Leaving everything to move to Hawaii was the most logical way to solve the issue. Now I am laughing at how silly this idea was. Moving to Hawaii would be wonderful, but it wouldn’t have been the solution. Problems probably occur there too. Shortly after my situation was done and solved, a friend  of mine, who knew nothing about my issue and wanting to move, told me something very similar! She said she was upset and just wanted to move to Tennessee and start over. So, I know im not alone with this thought process. My point is that sometimes we — maybe not all of you, but some of us… have situations where we feel like life would be better if we just ran away from everything, and moved far, far away to start over. Lets not forget about Frida, I wonder if she ever felt like running away.

What happens when we don’t run away? We rock on and conquer our problem! How wonderful is that? When we win!? We get to keep our life and continue with the process that we’ve been working on so hard to put together.  It’s so easy to forget about the big picture during these inconvenient situations. Frida Kahlo was a Surrealist painter. To me — it appears that she lived a rough life but managed to pull out the goodness that she could. She made lemonade.  Ms. Kahlo was born on July 6th 1907. I will tell you, her life was one hardship after another. First — when she was 6, she acquired Polio. This left her with a leg significantly thinner than the other. But she didn’t feel sorry for herself and run away, she made the most of it. It didn’t kill her. She said… hey, i’m still mobile, I can fix this, let me just wear long skirts to disguise my leg and I’ll be on my way…

Continuing on, Frida excelled in her education and attempted to pursue a medical degree. She studied hard and was accepted into one of Mexico’s top notch schools, the Escuela Nacional Preparatoria. But what happened?? Shes not famous for her medical discoveries, shes world renowned for her paintings.

Frida Kahlo was a Mexican painter. She lived a life with many hardships. When she was 15 she was in a bus accident and A sharp pole went through her vagina. These are the words of my Spanish professor. She introduced Frida’s story to our class in 2006. I can hear the biography through her voice so clearly.

On September 17, 1925, Kahlo was riding in a bus that collided with a trolley car. She suffered serious injuries because of the accident, including a broken spinal column, a broken collarbone, broken ribs, a broken pelvis, eleven fractures in her right leg, a crushed and dislocated right foot, and a dislocated shoulder. Also, an iron handrail pierced her abdomen and her uterus, compromising her reproductive capacity.

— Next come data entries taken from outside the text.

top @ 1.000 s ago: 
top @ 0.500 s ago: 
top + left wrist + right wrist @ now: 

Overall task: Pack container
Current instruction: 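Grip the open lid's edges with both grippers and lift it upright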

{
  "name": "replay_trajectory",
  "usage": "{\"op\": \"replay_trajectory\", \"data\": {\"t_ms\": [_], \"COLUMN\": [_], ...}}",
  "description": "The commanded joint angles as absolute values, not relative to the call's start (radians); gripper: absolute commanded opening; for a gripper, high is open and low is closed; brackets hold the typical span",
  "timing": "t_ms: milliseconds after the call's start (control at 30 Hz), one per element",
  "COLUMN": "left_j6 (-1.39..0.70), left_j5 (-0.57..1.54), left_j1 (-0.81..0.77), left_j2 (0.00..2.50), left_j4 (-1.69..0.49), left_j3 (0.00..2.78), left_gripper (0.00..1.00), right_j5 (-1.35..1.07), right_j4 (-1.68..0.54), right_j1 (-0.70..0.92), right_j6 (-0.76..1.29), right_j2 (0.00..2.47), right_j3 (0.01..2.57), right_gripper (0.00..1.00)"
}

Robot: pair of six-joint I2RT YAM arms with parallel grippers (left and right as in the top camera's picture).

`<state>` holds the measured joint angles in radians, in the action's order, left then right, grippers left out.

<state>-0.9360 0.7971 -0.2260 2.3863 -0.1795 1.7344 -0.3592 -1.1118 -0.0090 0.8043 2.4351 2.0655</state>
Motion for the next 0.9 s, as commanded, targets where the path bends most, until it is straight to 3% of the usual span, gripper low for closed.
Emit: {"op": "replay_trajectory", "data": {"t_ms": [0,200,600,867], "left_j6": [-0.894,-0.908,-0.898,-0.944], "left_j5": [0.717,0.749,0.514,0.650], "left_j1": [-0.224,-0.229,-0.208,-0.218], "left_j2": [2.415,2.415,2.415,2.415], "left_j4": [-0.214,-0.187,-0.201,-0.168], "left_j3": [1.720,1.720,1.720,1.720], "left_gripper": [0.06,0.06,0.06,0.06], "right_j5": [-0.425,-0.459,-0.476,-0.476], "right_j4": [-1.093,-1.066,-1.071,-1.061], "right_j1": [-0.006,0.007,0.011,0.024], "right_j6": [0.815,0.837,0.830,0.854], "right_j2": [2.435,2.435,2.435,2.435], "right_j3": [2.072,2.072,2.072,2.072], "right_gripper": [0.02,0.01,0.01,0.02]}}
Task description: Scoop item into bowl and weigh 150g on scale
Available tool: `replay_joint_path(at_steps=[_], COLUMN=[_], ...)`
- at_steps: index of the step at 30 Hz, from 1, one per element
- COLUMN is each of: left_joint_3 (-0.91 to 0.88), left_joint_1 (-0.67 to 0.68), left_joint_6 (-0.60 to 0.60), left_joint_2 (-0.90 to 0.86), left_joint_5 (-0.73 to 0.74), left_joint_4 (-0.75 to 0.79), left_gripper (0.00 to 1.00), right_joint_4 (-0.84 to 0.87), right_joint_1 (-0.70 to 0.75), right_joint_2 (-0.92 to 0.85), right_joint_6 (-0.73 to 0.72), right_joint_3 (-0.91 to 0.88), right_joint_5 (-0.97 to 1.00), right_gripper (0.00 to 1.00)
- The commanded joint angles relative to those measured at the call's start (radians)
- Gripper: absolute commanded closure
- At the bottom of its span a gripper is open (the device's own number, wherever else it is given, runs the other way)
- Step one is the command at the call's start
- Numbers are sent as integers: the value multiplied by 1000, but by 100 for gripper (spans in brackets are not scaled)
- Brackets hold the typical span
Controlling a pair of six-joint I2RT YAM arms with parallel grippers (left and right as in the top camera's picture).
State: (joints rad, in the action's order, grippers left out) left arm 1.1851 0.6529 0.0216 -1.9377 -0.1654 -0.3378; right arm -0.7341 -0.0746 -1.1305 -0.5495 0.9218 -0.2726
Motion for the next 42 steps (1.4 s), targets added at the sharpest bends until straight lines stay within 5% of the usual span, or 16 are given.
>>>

From that day on, she spent the rest of her life painting while she was trying to recover. She kept going. Frida was even a social butterfly. She was married to a painter she admired, Diego Rivera, and she didn’t stop there, Frida pushed the envelope and had several affairs. Her work is so unique. Her paintings were real — but not real, they were surreal. They had elements that seemed real but exaggerated. Illogical images were incorporated into the scene. Frida turned this tragedy into a beautiful result. She represented her thoughts through her paintings. Frida Kahlo said I never painted dreams. I painted my own reality. If you look at her work you will see how truthful it all is. There is no censorship to her thoughts. She’s blunt. Some stuff may offend the faint at heart, but it was her life.

When life hands you lemons, its important to make the most with them. Frida turned a series of unpleasant events into beauty. She painted over and over again and brought us into her world. Life is hard sometimes and its easy to feel like you’re the only one who has it rough. But sometimes when I am brought back to reality and reminded that no ones life is easy, it makes me feel better. Not because I am reminded that other people are having a rough time, but to know that I’m not the only one that is, to know that the world isn’t ganging up on me. When times get tough, its important to remember that things will get better if you rock on.